I find this logic baffling. Why on Earth would you shed a tear over killing a stranger over ten dollars when that stranger was perfectly willing to kill two people for ten dollars?!?!

Clearly the criminal did not value your lives as more than $5 a piece.

Furthermore, if the criminal finds his own life worth only ten dollars to risk it on a robbery, hey, who am I to argue with his assessment of his own worth?

GreenStormCloud

(12,072 posts)
12. I respect his right to make that choice for himself.
Wed Jul 25, 2012, 07:41 PM
Jul 2012

However, he does not appear to respect my right to make the opposite choice for myself. He wants to push his choice down my throat. Such an attempt by him will be met with resistance.

HALO141

(911 posts)
22. I wish they' have those in my neck of the woods.
Thu Jul 26, 2012, 01:49 PM
Jul 2012

Sounds like a good place to pick up some stuff CHEAP.

HALO141

(911 posts)
20. I support the author's right to make his own decision
Wed Jul 25, 2012, 11:52 PM
Jul 2012

regarding his personal safety and that of his wife.

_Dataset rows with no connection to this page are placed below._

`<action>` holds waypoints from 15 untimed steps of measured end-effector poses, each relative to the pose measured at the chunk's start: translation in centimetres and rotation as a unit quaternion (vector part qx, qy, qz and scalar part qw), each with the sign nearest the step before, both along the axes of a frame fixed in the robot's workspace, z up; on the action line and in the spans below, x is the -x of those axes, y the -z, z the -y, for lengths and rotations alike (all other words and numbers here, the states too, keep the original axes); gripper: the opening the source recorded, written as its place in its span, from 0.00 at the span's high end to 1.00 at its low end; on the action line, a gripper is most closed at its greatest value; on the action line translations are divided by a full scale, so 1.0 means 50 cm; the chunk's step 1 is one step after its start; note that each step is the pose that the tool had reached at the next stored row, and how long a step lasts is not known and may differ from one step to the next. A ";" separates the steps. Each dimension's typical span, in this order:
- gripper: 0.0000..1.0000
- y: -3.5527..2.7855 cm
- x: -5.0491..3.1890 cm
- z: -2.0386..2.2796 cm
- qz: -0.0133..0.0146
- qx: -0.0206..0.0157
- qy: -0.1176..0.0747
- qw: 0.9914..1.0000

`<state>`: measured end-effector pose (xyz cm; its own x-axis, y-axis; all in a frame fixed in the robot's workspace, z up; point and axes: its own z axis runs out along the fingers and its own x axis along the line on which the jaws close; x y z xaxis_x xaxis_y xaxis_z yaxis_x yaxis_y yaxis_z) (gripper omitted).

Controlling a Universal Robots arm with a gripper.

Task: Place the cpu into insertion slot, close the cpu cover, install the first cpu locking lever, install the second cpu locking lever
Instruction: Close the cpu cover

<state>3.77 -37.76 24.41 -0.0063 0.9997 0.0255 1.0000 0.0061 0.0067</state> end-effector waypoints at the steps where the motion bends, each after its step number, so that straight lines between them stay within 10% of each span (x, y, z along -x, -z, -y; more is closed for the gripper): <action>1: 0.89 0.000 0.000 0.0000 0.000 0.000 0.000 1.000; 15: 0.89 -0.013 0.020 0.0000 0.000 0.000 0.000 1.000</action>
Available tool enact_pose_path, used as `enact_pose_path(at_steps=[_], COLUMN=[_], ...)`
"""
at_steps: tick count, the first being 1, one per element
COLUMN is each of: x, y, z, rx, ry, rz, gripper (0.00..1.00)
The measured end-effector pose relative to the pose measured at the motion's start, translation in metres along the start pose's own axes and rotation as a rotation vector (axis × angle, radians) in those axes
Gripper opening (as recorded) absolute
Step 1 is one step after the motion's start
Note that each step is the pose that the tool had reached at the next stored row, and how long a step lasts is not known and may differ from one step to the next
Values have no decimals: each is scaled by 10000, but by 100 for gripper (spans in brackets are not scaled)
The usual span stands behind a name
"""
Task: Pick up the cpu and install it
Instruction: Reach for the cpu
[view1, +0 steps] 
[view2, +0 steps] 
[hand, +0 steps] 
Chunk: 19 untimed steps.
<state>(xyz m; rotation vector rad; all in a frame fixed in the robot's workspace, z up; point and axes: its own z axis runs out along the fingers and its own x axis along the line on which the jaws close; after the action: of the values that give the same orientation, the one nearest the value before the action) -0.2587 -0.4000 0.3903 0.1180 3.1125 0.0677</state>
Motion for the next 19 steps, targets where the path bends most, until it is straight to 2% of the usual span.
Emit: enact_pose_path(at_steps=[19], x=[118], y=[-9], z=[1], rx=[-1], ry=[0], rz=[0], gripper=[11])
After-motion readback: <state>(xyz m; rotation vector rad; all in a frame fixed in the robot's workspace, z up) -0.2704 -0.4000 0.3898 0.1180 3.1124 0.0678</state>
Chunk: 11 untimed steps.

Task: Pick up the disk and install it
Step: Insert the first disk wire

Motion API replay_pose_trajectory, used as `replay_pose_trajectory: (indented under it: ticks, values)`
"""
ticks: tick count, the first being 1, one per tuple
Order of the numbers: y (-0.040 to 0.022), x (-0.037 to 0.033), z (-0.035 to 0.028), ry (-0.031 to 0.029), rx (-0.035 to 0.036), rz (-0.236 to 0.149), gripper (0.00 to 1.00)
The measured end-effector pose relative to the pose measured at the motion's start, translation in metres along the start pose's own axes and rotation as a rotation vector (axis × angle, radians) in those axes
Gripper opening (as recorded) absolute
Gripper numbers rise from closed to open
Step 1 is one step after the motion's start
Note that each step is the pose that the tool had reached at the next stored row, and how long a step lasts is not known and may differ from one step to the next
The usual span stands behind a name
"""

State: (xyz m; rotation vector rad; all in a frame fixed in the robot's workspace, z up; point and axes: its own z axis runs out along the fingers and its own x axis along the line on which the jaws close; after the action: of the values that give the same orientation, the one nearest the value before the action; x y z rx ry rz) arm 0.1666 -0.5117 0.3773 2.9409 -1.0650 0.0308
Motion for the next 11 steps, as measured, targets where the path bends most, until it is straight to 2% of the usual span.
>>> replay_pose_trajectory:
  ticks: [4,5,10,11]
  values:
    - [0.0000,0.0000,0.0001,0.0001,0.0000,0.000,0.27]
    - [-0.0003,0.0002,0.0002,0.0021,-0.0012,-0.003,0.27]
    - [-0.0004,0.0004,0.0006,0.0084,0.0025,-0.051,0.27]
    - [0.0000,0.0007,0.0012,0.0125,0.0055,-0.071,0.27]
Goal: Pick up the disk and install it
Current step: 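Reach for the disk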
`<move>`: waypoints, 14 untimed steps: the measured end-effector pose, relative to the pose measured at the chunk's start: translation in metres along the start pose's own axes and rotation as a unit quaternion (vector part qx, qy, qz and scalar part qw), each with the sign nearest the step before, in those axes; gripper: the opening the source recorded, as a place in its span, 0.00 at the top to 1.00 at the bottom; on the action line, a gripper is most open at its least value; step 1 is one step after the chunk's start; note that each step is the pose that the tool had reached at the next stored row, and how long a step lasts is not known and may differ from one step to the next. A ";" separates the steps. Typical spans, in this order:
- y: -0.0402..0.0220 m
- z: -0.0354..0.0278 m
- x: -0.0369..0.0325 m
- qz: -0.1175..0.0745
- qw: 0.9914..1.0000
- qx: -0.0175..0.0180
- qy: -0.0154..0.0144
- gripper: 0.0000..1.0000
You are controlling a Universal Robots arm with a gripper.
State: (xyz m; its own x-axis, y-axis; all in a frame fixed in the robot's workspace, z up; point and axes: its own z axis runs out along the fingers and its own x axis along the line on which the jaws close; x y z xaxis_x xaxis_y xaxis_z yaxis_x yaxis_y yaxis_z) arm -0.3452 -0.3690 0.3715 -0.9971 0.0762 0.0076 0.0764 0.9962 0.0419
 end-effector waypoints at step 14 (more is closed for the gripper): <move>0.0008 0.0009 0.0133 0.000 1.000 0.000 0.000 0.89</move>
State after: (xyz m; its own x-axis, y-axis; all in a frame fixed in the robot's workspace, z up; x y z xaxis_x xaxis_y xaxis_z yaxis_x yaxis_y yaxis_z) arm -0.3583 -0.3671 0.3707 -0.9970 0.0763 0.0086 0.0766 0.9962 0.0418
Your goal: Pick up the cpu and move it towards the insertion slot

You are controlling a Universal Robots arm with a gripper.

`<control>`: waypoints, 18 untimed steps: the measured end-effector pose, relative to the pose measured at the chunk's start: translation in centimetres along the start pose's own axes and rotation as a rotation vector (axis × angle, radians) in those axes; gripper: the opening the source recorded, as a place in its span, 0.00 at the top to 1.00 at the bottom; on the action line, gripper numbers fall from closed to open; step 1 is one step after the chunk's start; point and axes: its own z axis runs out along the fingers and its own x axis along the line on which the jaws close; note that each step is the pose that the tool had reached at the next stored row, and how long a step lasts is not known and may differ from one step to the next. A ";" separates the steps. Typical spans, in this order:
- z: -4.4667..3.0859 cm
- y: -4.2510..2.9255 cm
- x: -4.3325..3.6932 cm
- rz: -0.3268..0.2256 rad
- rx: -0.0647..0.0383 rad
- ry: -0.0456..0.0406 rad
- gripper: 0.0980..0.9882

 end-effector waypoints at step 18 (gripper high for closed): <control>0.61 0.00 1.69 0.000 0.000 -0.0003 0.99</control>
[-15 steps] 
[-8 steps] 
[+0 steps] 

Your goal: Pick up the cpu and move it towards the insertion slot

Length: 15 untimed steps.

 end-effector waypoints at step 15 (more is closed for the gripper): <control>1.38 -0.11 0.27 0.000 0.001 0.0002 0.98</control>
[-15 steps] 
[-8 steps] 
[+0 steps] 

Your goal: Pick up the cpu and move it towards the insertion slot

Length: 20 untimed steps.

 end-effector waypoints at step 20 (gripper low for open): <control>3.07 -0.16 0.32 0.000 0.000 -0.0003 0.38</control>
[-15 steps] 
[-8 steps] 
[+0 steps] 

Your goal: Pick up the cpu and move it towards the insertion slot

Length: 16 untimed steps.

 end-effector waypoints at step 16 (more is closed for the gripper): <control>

I do, of course,demand the same in return.

aikoaiko

(34,186 posts)
25. This is why the right to keep and bear arms is a civil liberty.
Tue Jul 31, 2012, 09:08 AM
Jul 2012

People should be free to engage in the activity or not.

Apparently, the author still has his daddy's guns. Nice fuckin hypocrite he is.

And apparently his ended love affair (with other people's guns) is predicated on a lie -- "with this country's increasing numbers of violent murders."

This, I find, is typical of anti-gun freak.